WHAT THE TASK REQUIRES ->
Copy exactly, please, the line that has "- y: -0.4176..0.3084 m" in it along with every line after it to the end of the listing.
____ DATA TO USE
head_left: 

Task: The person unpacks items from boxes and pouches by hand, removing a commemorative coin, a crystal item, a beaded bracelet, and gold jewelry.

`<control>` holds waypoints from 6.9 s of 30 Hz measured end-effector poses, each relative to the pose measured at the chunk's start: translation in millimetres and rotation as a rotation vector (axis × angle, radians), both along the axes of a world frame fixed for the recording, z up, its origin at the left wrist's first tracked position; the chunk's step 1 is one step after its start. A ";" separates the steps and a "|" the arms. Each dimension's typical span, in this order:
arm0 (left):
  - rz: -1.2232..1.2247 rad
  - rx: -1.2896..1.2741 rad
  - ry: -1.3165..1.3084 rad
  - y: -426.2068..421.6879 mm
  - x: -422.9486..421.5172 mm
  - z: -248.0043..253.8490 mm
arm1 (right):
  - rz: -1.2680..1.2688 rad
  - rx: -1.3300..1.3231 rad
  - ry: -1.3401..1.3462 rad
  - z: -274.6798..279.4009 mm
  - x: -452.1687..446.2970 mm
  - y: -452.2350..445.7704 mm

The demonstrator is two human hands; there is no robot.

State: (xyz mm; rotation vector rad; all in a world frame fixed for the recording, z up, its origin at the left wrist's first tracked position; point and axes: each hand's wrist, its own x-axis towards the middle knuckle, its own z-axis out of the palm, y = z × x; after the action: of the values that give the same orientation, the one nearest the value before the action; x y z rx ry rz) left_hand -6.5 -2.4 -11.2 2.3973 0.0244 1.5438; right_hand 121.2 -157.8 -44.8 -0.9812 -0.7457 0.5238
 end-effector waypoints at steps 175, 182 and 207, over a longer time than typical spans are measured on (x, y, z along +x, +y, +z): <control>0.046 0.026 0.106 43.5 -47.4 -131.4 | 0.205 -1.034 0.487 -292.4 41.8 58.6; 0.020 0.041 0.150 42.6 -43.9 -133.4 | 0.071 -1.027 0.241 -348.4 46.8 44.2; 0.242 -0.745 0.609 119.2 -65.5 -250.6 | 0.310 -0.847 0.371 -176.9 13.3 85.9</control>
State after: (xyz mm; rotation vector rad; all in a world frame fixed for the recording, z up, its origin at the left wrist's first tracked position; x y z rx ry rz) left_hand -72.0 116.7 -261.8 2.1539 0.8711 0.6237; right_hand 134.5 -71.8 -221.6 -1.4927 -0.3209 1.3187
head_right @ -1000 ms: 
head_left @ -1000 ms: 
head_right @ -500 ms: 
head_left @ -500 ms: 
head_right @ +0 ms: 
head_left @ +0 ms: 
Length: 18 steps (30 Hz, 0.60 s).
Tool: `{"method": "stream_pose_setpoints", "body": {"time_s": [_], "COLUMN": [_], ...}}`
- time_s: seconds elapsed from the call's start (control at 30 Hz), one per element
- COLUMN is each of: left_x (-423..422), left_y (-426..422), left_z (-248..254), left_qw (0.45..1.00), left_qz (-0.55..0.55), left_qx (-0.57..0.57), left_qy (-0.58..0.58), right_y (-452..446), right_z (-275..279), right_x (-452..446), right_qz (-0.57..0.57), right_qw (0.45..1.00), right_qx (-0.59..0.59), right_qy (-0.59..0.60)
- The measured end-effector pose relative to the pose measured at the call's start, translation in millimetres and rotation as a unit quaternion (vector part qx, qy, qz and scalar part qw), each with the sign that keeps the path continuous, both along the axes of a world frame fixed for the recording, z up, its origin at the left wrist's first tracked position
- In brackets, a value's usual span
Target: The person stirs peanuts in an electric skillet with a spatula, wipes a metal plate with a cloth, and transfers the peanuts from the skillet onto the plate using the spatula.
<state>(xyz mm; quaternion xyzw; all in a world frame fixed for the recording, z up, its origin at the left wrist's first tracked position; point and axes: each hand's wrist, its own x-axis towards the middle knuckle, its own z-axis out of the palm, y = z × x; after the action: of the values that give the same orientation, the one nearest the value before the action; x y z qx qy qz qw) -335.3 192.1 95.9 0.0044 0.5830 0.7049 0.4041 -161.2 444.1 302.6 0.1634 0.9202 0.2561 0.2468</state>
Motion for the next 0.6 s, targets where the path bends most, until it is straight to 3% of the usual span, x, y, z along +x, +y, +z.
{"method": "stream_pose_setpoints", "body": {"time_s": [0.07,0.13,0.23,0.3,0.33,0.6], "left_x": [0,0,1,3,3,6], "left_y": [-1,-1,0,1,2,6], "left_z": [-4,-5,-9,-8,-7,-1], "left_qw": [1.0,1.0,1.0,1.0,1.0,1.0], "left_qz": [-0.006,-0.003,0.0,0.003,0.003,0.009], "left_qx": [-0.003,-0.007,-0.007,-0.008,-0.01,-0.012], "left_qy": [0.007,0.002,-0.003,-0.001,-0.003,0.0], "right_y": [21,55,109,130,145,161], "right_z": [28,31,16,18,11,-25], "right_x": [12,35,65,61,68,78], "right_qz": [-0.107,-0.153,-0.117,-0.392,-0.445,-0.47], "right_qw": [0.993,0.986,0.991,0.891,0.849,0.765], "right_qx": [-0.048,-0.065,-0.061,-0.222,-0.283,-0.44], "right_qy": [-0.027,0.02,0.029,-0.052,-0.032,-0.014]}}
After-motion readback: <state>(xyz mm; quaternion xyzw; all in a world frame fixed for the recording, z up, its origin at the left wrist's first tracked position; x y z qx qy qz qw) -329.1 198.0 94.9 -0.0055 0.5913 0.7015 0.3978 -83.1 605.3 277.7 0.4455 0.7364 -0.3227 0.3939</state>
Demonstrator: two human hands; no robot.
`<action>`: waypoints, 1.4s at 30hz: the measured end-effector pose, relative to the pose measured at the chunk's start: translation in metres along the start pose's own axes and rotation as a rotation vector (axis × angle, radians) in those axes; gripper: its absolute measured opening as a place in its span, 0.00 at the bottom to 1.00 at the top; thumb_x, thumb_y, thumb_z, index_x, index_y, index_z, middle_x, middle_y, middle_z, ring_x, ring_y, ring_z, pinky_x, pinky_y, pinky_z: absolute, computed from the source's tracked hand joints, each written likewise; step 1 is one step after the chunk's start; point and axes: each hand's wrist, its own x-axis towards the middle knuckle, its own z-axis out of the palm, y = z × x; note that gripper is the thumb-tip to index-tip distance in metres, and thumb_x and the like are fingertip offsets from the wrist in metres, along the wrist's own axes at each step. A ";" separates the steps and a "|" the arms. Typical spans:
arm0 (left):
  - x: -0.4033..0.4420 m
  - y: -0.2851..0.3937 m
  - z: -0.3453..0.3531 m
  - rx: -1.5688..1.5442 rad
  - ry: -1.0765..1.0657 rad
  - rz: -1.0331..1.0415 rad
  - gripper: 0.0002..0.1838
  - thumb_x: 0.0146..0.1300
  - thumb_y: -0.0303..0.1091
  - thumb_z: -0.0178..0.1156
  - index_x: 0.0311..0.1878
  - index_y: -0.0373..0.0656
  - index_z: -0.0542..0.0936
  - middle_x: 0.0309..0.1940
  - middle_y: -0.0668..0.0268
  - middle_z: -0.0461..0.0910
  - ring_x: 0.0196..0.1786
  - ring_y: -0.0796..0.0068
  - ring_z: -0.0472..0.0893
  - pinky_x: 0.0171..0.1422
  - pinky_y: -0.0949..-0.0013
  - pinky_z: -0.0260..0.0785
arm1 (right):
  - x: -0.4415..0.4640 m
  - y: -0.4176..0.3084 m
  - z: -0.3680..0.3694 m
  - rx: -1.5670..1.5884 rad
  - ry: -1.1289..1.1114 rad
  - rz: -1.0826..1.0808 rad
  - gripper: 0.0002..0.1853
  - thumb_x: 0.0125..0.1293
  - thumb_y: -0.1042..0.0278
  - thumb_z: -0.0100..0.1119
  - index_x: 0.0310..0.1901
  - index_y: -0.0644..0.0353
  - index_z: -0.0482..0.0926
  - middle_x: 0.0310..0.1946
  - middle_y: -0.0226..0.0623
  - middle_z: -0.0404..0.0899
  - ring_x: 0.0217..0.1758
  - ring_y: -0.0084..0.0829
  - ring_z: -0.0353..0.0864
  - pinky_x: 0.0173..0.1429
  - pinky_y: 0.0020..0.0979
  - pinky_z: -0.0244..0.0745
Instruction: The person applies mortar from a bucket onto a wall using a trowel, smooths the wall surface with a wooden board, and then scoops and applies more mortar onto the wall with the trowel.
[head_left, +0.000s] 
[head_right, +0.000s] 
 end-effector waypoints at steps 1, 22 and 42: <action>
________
EXERCISE ANSWER ->
  - y: -0.4176..0.3084 m
  - z: -0.3680..0.3694 m
  - rx: -1.5670..1.5884 rad
  - ry: -1.1289..1.1114 rad
  - rz: -1.0826..1.0808 rad
  - gripper: 0.0002..0.1853
  - thumb_x: 0.0125..0.1293
  - thumb_y: -0.1042..0.0278
  - thumb_z: -0.0100..0.1119
  - index_x: 0.0310..0.1901
  - index_y: -0.0644..0.0353
  - index_z: -0.0482..0.0926
  - middle_x: 0.0310..0.1946
  - middle_y: -0.0226..0.0623
  - middle_z: -0.0404..0.0899
  - ring_x: 0.0217..0.1758
  - ring_y: -0.0084..0.0829
  - ring_z: -0.0353..0.0864
  - pinky_x: 0.0173..0.1429
  - pinky_y: 0.0020..0.0979
  - pinky_z: -0.0244..0.0745
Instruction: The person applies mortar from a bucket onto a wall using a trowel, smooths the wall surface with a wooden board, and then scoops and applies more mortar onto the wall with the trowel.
[head_left, +0.000s] 
[head_right, +0.000s] 
 end-effector waypoints at steps 1, 22 and 42: <action>

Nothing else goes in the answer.